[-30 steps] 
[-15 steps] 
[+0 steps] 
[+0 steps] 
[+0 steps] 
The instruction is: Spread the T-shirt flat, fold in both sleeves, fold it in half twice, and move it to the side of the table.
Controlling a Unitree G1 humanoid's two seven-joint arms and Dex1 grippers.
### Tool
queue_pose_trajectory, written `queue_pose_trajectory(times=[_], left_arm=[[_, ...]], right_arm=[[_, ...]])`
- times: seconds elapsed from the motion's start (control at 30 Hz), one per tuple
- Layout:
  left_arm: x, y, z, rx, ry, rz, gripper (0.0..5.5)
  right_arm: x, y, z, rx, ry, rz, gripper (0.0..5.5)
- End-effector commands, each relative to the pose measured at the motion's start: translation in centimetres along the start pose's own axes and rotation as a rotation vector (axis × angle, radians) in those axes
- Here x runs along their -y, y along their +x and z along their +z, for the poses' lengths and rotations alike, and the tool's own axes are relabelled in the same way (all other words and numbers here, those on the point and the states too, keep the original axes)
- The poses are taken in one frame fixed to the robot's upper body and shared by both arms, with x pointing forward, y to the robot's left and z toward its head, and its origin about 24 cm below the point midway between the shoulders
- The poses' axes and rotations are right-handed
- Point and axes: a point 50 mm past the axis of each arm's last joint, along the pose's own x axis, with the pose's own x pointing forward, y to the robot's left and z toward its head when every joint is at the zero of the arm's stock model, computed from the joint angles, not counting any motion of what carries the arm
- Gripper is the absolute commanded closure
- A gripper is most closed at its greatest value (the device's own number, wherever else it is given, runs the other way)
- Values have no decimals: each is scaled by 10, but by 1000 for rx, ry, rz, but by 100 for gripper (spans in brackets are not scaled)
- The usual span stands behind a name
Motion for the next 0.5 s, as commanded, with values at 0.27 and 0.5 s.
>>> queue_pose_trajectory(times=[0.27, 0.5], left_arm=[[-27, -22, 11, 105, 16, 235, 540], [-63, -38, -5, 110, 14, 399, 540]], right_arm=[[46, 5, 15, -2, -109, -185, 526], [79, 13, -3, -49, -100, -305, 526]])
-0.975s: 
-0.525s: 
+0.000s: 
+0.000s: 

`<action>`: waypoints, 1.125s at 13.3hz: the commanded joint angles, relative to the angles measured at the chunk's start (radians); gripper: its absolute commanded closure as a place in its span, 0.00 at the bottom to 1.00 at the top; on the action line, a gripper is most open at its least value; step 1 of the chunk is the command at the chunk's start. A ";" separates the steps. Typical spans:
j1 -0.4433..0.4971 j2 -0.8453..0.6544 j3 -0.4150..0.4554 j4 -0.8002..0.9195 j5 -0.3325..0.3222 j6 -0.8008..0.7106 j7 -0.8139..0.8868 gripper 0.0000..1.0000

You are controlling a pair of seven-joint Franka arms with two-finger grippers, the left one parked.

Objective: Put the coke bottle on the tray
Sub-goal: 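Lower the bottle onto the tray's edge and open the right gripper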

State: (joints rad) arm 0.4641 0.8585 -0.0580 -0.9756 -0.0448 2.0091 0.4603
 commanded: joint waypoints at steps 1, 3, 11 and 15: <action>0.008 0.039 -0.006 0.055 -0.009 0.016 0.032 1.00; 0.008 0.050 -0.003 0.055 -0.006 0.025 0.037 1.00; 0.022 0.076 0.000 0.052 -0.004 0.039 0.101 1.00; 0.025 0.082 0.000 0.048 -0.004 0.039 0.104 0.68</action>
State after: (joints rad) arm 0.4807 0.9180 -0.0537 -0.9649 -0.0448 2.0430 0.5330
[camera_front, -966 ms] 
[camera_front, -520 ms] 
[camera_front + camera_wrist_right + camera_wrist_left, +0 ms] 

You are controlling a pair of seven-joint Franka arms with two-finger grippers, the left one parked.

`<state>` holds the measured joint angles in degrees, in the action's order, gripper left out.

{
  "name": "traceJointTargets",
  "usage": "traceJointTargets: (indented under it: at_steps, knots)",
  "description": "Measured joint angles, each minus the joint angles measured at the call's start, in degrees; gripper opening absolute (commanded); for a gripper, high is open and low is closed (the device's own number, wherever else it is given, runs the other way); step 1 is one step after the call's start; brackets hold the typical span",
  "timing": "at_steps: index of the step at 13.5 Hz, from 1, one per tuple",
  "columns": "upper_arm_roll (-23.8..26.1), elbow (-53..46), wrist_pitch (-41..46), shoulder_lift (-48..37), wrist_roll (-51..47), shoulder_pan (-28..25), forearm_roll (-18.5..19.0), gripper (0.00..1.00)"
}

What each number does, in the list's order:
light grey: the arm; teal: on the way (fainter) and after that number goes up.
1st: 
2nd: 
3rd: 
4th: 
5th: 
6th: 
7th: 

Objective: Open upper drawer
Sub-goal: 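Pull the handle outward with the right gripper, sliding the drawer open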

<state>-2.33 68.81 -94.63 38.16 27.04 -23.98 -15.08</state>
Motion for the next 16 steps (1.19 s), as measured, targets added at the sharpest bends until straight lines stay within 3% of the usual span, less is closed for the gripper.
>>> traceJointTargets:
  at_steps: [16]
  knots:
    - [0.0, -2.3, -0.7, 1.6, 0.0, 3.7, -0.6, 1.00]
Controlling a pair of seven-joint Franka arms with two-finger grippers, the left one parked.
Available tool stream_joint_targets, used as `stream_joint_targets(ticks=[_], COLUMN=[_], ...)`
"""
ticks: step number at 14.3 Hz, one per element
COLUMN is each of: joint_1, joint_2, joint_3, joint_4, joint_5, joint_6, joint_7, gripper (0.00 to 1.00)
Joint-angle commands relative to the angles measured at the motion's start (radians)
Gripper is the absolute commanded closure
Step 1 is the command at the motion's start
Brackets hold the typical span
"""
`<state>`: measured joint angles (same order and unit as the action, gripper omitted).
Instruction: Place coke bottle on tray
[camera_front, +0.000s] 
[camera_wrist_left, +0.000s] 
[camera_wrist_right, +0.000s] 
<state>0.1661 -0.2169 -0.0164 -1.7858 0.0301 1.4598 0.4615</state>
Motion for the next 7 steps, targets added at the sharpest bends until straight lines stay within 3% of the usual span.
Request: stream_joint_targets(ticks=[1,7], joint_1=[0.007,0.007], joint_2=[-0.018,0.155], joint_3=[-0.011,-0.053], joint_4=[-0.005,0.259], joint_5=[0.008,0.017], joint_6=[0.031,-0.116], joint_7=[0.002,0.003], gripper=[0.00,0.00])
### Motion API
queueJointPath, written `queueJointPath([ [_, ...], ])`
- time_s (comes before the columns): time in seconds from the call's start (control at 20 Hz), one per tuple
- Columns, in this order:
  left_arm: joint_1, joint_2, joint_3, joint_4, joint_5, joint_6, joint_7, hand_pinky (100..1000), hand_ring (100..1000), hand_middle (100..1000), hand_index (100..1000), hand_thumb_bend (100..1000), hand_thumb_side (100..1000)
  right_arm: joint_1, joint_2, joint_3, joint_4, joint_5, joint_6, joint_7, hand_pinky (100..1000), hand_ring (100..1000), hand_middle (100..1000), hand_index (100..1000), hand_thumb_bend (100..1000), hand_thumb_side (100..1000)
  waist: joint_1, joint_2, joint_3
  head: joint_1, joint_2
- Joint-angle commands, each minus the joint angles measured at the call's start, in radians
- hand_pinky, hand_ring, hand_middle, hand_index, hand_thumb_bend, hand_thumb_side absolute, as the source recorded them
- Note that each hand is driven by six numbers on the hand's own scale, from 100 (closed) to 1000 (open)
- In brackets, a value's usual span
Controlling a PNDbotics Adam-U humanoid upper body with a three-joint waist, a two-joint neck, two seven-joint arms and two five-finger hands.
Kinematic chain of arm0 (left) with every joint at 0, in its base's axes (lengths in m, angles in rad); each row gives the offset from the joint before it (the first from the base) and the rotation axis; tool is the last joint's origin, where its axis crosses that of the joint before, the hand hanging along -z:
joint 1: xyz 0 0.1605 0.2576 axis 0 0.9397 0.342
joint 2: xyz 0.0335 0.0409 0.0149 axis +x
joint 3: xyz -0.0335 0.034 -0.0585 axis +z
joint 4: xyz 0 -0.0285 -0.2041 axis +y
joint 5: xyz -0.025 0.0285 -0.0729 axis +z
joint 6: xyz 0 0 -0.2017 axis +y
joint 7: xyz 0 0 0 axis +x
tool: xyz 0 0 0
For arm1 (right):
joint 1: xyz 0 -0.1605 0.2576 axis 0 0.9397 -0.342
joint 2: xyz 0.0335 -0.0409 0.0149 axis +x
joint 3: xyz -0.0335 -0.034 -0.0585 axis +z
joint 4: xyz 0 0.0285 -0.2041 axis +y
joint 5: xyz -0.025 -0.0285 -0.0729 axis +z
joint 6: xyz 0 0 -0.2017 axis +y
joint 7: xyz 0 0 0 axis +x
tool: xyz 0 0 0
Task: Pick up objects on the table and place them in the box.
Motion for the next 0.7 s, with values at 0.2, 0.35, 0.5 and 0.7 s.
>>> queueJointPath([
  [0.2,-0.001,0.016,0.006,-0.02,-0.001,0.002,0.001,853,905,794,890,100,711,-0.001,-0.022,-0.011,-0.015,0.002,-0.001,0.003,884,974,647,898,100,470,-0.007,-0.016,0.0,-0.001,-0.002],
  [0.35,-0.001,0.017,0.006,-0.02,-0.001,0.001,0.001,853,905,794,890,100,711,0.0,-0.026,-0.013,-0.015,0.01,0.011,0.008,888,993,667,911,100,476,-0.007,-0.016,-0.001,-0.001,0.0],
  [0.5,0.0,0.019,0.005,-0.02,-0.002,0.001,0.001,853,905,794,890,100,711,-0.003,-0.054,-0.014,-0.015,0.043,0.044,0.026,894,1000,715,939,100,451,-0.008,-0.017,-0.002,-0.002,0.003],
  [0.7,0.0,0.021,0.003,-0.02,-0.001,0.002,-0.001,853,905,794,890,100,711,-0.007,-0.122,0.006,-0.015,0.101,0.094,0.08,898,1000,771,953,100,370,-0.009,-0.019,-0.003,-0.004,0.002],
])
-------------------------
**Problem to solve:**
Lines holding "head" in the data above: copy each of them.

**Task answer:**
- The poses are taken in one frame fixed to the robot's upper body and shared by both arms, with x pointing forward, y to the robot's left and z toward its head, and its origin about 24 cm below the point midway between the shoulders
- Point and axes: a point 50 mm past the axis of each arm's last joint, along the pose's own x axis, with the pose's own x pointing forward, y to the robot's left and z toward its head when every joint is at the zero of the arm's stock model, computed from the joint angles, not counting any motion of what carries the arm
  head: joint_1, joint_2

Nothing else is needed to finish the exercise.